The above code example has both simplicity and obviousness. Currently, in py3k, this is AFAICS the best alternative for readability:
blocks.append([a ^ b for a, b in zip(blocks[-1], block)]
While this is infinitely better than Python 2.x, I think my proposal is still significantly more readable. When implemented natively, my proposal is also far more performant than this.
Also, when implemented on bytearray, you can get things like this: cksum ^= block. This can be very fast as it can be done with no copies. It is also extremely readable. Nathaniel

Nathaniel McCallum wrote:
In all the surrounding code, you are dealing with bytes *as* bytes. Converting into alternate types breaks up the readability of the algorithm. And given the security requirements of such algorithms, readability is extremely important.
Not to mention needlessly inefficient. There's also the issue that you are usually dealing with a specific number of bits. When you convert to an int, you lose any notion of it having a size, so you have to keep track of that separately, and take its effect on the bitwise operations into account manually. E.g. the bitwise complement of an N-bit string is another N-bit string. But the bitwise complement of a positive int is a bit string with an infinite number of leading 1 bits, which you have to mask off. The bitwise complement of a bytes object, on the other hand, would be another bytes object of the same size. -- Greg

On Tue, 2014-06-17 at 09:53 +1200, Greg Ewing wrote:
Nathaniel McCallum wrote:
In all the surrounding code, you are dealing with bytes *as* bytes. Converting into alternate types breaks up the readability of the algorithm. And given the security requirements of such algorithms, readability is extremely important.
Not to mention needlessly inefficient.
There's also the issue that you are usually dealing with a specific number of bits. When you convert to an int, you lose any notion of it having a size, so you have to keep track of that separately, and take its effect on the bitwise operations into account manually.
E.g. the bitwise complement of an N-bit string is another N-bit string. But the bitwise complement of a positive int is a bit string with an infinite number of leading 1 bits, which you have to mask off. The bitwise complement of a bytes object, on the other hand, would be another bytes object of the same size.
+1

On Tue, Jun 17, 2014 at 6:16 AM, Nathaniel McCallum <npmccallum@redhat.com> wrote:
Of course my attached code is slow.
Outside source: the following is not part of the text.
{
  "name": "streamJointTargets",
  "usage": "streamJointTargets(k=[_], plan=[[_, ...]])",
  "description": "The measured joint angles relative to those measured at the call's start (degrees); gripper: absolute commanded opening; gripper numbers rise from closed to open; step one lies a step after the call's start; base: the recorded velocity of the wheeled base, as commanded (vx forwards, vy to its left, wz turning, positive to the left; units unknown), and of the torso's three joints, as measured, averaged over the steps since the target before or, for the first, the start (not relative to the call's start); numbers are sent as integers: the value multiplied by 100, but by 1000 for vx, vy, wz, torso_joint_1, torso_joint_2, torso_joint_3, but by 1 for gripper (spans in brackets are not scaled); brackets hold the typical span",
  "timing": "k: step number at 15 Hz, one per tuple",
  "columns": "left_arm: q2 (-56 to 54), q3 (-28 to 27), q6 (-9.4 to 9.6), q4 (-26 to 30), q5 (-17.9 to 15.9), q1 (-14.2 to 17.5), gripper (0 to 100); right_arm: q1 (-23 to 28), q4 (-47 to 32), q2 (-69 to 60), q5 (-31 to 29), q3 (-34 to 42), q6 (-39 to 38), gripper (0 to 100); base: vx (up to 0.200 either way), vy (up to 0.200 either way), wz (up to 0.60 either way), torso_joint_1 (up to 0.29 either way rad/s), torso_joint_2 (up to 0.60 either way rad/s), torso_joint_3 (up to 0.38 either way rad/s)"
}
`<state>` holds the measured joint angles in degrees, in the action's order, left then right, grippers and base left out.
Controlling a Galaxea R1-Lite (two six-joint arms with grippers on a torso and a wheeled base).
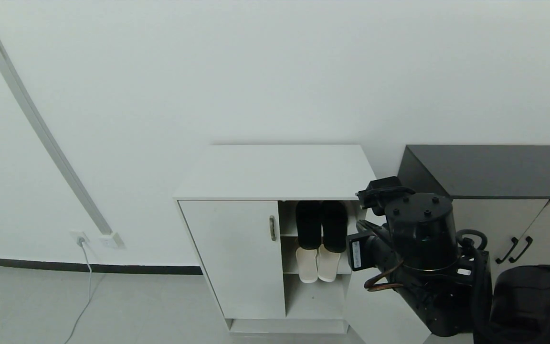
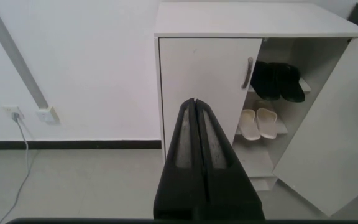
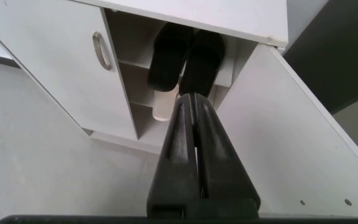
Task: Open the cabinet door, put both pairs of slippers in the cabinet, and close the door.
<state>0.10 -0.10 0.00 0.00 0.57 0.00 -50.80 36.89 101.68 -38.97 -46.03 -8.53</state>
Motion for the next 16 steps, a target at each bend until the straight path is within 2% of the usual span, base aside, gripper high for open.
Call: streamJointTargets(k=[7, 13, 16], plan=[[0, 0, 0, 2, 0, 0, 0, 13, 2, 2, 6, 17, 38, 0, 0, 0, -600, 4, -2, 1], [0, 0, 0, 0, 2, 0, 0, 118, 39, 2, -5, 0, 88, 0, 0, 0, 0, 0, 0, 0], [0, 0, 0, 0, 2, 2, 0, 127, 28, 11, -6, 15, 85, 0, -200, 0, 0, 4, 2, 1]])
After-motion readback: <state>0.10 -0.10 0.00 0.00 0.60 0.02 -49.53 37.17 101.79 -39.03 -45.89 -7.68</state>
This is precisely why I'm proposing native additions to the bytes class.
I presume you're aware that the bytes type is immutable, right? You're still going to have at least some copying going on, whereas with a mutable type you might well be able to avoid that. Efficiency suggests bytearray instead. ChrisA

On Tue, Jun 17, 2014 at 10:00 AM, Greg Ewing <greg.ewing@canterbury.ac.nz> wrote:
Chris Angelico wrote:
I presume you're aware that the bytes type is immutable, right? You're still going to have at least some copying going on, whereas with a mutable type you might well be able to avoid that. Efficiency suggests bytearray instead.
Why not both?
If you do a series of operations on a large bytes object, each one will involve a full copy. If you do the same series of operations on a large mutable object, they can be optimized down to non-copying. Why both? ChrisA

On 17 Jun 2014 10:04, "Chris Angelico" <rosuav@gmail.com> wrote:
On Tue, Jun 17, 2014 at 10:00 AM, Greg Ewing <greg.ewing@canterbury.ac.nz> wrote:
Chris Angelico wrote:
I presume you're aware that the bytes type is immutable, right? You're still going to have at least some copying going on, whereas with a mutable type you might well be able to avoid that. Efficiency suggests bytearray instead.
Why not both?
If you do a series of operations on a large bytes object, each one will involve a full copy. If you do the same series of operations on a large mutable object, they can be optimized down to non-copying. Why both?
Because the two APIs are currently in sync outside mutating operations, and there isn't a compelling reason to break that symmetry, even if this proposal was put forward as a PEP and ultimately accepted. Cheers, Nick.
ChrisA _______________________________________________ Python-ideas mailing list Python-ideas@python.org https://mail.python.org/mailman/listinfo/python-ideas Code of Conduct: http://python.org/psf/codeofconduct/

On Tue, Jun 17, 2014 at 4:02 PM, Nick Coghlan <ncoghlan@gmail.com> wrote:
Because the two APIs are currently in sync outside mutating operations, and there isn't a compelling reason to break that symmetry, even if this proposal was put forward as a PEP and ultimately accepted.
Ah! That would be why. Sorry for the noise! ChrisA

On 17 June 2014 16:03, Chris Angelico <rosuav@gmail.com> wrote:
On Tue, Jun 17, 2014 at 4:02 PM, Nick Coghlan <ncoghlan@gmail.com> wrote:
Because the two APIs are currently in sync outside mutating operations, and there isn't a compelling reason to break that symmetry, even if this proposal was put forward as a PEP and ultimately accepted.
Ah! That would be why. Sorry for the noise!
Clarifying non-obvious design principles isn't noise on python-ideas, it's one of the reasons the list exists :) Cheers, Nick.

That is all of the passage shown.